A: I mean fascism pretty much in the traditional sense. So when a

rather mainstream person like Robert Skidelsky, the biographer of

[British economist John Maynard] Keynes, describes the early postwar

systems as modeled on fascism, he simply means a system in which the

state integrates labor and capital under the control of the

corporate structure.

That's what a fascist system traditionally was. It can vary in the

way it works, but the ideal state that it aims at is absolutist --

top-down control with the public essentially following orders.

Fascism is a term from the political domain, so it doesn't apply

strictly to corporations, but if you look at them, power goes

strictly top-down, from the board of directors to managers to lower

managers and ultimately to the people on the shop floor, typists,

etc. There's no flow of power or planning from the bottom up.

Ultimate power resides in the hands of investors, owners, banks,

etc.

People can disrupt, make suggestions, but the same is true of a

slave society. People who aren't owners and investors have nothing

much to say about it. They can choose to rent their labor to the

corporation, or to purchase the commodities or services that it

produces, or to find a place in the chain of command, but that's it.
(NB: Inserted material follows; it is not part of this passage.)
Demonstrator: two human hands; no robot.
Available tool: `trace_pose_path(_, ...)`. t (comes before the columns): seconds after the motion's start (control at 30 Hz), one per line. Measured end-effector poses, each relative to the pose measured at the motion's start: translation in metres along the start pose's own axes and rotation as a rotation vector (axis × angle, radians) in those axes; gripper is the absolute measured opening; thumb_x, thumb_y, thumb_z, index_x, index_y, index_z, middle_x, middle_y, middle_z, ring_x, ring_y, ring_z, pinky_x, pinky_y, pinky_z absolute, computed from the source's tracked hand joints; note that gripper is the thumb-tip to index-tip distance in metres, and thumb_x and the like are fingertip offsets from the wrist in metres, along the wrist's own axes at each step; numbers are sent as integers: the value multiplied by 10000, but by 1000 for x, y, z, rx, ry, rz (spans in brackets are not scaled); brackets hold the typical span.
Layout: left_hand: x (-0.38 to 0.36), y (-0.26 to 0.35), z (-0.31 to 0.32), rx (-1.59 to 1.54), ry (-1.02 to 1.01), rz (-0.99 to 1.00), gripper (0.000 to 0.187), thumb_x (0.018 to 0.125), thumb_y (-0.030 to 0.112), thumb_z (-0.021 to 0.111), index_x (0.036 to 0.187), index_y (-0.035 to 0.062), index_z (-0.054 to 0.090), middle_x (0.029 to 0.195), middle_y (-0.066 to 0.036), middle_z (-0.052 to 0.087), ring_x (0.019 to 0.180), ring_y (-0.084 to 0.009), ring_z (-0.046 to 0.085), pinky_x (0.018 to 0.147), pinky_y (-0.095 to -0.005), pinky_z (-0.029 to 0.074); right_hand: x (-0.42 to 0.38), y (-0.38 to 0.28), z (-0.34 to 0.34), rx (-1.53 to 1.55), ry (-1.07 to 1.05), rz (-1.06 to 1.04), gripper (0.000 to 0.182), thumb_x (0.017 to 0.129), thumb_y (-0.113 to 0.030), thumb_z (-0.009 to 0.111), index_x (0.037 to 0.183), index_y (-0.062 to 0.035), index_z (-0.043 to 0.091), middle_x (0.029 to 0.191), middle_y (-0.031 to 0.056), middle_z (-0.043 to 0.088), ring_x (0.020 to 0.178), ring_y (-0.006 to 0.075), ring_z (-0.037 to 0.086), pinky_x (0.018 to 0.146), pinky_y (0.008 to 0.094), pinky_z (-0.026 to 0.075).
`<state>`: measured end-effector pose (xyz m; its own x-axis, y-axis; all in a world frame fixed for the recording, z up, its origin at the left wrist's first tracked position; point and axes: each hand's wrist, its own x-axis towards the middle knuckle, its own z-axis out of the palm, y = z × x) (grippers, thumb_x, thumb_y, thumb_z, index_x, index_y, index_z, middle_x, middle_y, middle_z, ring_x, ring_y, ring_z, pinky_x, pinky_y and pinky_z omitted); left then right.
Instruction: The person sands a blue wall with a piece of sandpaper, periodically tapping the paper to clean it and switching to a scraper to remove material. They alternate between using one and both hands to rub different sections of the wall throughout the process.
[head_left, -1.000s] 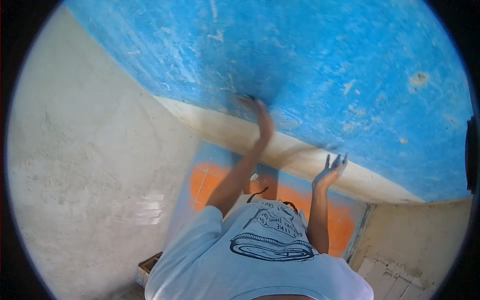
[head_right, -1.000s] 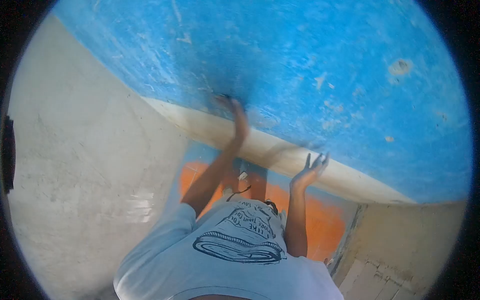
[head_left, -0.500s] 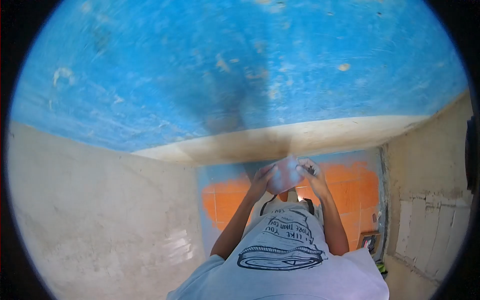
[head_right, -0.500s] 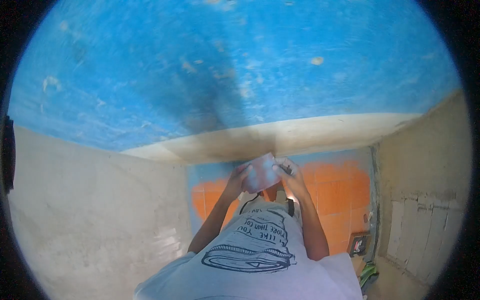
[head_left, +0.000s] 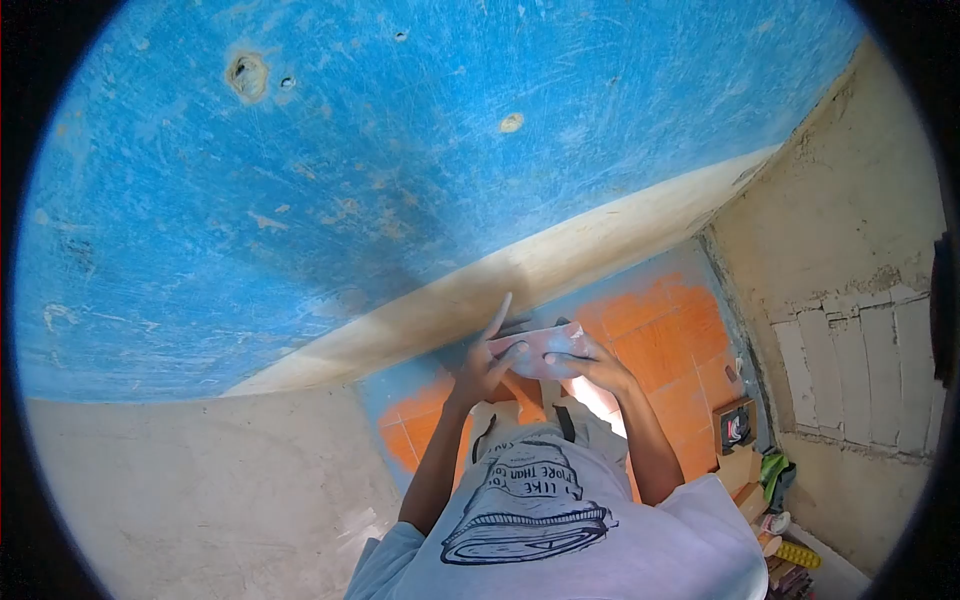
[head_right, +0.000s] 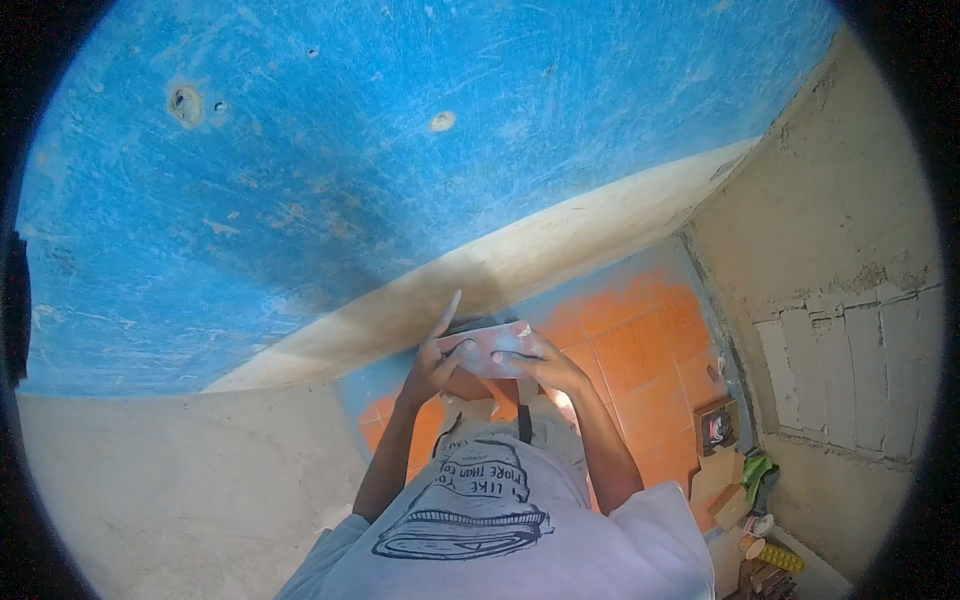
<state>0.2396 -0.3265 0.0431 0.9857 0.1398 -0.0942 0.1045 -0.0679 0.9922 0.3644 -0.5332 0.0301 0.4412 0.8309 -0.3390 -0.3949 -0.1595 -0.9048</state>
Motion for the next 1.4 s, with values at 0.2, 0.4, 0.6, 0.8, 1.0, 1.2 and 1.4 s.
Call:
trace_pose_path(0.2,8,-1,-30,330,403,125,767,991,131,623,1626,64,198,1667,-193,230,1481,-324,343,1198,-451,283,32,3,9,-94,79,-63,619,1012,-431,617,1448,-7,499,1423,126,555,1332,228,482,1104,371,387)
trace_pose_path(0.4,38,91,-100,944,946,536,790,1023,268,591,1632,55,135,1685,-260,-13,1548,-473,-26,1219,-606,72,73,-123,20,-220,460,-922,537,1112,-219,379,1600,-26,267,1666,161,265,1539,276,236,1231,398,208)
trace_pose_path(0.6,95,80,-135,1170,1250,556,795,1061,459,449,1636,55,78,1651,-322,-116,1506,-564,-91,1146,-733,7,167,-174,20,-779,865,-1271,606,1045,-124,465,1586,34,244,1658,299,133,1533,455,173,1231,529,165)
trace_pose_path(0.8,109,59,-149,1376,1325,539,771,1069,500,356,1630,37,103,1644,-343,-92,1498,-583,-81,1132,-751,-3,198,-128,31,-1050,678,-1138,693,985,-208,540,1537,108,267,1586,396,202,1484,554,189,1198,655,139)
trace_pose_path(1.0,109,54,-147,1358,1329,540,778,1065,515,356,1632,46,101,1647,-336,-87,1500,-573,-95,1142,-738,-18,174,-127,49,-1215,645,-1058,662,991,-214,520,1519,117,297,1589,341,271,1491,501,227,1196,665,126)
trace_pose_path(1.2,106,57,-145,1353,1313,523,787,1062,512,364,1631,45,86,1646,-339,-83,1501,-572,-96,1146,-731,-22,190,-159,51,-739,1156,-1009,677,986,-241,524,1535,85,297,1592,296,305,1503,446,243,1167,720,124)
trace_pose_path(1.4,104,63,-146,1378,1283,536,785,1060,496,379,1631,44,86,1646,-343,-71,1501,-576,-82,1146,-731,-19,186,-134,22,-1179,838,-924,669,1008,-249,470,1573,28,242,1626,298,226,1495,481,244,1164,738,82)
That's the totality of their control over the corporation.

That's something of an exaggeration, because corporations are

subject to some legal requirements and there is some limited degree

of public control. There are taxes and so on. But corporations are

more totalitarian than most institutions we call totalitarian in the

political arena.

(From http://www.zmag.org/chomsky/sld/sld-1-01.html)

And this:

Corporation are tyrannical organizations. They are totalitarian

institutions. In fact, if you look at them...that what is a

corporation...it is an unaccountable private tyranny in which power

comes from above, from the owners and the managers, orders are

transferred down below and inserted inside the system. You take your

orders below and above and you transmit them below. At the very

bottom people have the right to rent themselves to this tyrannical

system. It is essentially unaccountable to the public except by weak

regular career apparatus. In fact, it is a totalitarian institution.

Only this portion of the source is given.